Sin embargo, hay algunos contextos en los que la IA para el reconocimiento de emociones puede sobresalir, añade. Los gatos y otras especies no humanas no pueden vocalizar lo que piensan o sienten, por lo que es importante que los investigadores desarrollen sistemas que puedan cruzar esas barreras de comunicación, dice Brittany Florkiewicz, profesora asistente de psicología en Lyon College, que no participó en el estudio. La IA es tan buena como los datos que recibe, señala. Por lo tanto, garantizar que el conjunto de datos sea grande, diverso y supervisado por humanos (y que contenga información contextual y matizada) ayudará a que la máquina sea más precisa, afirma Florkiewicz.

Florkiewicz descubrió recientemente que los gatos pueden producir 276 expresiones faciales. Ella planea colaborar con el equipo de Zamansky para obtener conocimientos más profundos sobre la vida emocional de los felinos que irán más allá de evaluar si sienten dolor o no. Zamansky también planea ampliar su investigación para incluir otras especies, incluidos los perros, y ver si los sistemas automatizados pueden juzgar el dolor felino basándose en vídeos de cuerpo completo.

Una vez que un gato muestra signos evidentes de dolor, probablemente lleva mucho tiempo sufriendo; Una aplicación para el dolor cómoda y práctica podría permitir una detección más rápida de los problemas y podría mejorar significativamente el cuidado de los gatos, afirma Bleuer. “Cuando se mejora el bienestar de las mascotas, se mejora el bienestar de las personas”, afirma. “Es como una familia”.

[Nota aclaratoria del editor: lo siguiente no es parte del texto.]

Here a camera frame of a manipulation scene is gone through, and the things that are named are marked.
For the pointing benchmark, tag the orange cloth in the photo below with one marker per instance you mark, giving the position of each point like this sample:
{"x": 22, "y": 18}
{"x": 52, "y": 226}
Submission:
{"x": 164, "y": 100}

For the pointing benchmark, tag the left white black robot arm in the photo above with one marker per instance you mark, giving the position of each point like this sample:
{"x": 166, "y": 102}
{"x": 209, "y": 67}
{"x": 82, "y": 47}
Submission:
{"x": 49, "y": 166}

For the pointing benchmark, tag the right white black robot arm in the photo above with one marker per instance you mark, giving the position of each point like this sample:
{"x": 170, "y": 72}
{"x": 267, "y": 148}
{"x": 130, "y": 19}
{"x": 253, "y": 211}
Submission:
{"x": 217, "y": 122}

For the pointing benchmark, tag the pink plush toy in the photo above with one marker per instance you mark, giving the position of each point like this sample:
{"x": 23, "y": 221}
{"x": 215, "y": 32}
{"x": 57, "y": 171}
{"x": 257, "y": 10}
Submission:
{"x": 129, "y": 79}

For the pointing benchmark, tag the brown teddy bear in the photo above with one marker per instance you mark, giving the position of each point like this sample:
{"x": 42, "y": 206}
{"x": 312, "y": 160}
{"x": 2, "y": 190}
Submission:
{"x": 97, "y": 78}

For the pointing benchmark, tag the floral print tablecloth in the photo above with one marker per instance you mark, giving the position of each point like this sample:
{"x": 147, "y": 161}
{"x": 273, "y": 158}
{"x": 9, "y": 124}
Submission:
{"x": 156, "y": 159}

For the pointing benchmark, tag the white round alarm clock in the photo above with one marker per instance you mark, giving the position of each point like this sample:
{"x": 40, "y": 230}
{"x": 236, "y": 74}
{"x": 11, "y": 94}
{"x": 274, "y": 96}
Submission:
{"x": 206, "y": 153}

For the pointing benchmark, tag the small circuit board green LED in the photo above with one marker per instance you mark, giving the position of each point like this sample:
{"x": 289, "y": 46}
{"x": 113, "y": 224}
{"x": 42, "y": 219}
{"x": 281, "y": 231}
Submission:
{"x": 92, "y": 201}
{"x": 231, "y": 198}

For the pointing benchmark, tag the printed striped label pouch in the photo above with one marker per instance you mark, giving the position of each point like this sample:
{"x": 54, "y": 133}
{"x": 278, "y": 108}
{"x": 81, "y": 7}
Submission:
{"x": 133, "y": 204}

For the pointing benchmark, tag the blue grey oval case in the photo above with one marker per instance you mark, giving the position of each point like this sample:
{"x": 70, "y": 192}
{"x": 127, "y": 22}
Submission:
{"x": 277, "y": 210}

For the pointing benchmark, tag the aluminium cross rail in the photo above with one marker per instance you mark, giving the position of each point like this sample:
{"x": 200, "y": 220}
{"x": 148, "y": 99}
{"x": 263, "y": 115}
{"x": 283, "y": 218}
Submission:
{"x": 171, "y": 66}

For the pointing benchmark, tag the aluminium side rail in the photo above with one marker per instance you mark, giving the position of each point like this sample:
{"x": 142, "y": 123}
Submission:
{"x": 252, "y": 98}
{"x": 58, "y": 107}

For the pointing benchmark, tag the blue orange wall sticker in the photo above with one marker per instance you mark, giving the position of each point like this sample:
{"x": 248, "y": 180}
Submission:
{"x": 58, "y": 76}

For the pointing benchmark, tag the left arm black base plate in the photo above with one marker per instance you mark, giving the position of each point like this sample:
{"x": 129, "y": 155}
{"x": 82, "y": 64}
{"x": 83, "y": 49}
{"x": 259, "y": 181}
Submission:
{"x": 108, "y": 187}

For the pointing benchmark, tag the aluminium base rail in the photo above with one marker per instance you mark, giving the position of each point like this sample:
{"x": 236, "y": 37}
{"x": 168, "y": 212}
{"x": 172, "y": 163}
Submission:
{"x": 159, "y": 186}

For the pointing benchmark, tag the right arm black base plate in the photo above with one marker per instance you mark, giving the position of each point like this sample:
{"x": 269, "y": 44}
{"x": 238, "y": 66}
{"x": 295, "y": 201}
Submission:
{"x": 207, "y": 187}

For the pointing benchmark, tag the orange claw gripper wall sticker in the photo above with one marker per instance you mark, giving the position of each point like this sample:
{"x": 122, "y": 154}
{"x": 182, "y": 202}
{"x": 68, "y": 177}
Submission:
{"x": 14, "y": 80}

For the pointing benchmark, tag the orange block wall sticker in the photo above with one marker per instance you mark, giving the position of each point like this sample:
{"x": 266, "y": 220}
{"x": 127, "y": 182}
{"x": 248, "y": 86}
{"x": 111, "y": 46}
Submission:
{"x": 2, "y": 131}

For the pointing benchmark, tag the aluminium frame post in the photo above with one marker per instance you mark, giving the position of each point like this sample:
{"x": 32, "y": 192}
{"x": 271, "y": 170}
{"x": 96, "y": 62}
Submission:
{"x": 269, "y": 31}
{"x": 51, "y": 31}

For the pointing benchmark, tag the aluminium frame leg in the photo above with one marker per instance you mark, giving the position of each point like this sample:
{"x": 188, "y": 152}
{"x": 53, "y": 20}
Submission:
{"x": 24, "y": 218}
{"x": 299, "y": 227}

Este estudio se centró en cruzar las barreras de comunicación entre especies, y Zamansky señala que los investigadores primero tuvieron que superar las barreras humanas: los miembros del equipo internacional hablan diferentes idiomas, viven en diferentes países y trabajan en diferentes disciplinas. Son investigadores, veterinarios, ingenieros y biólogos de IA. Y, en última instancia, sus esfuerzos apuntan a ayudar a un amplio grupo de criaturas que incluyen gatos, veterinarios y dueños de mascotas. Ese esfuerzo llevó al menos a una investigadora a cruzar su propia barrera.

“Antes de comenzar este trabajo, yo estaba [completely a] Soy un amante de los perros, pero ahora quiero tener un gato”, dice Zamansky. “Creo que me enamoré un poco de los gatos”.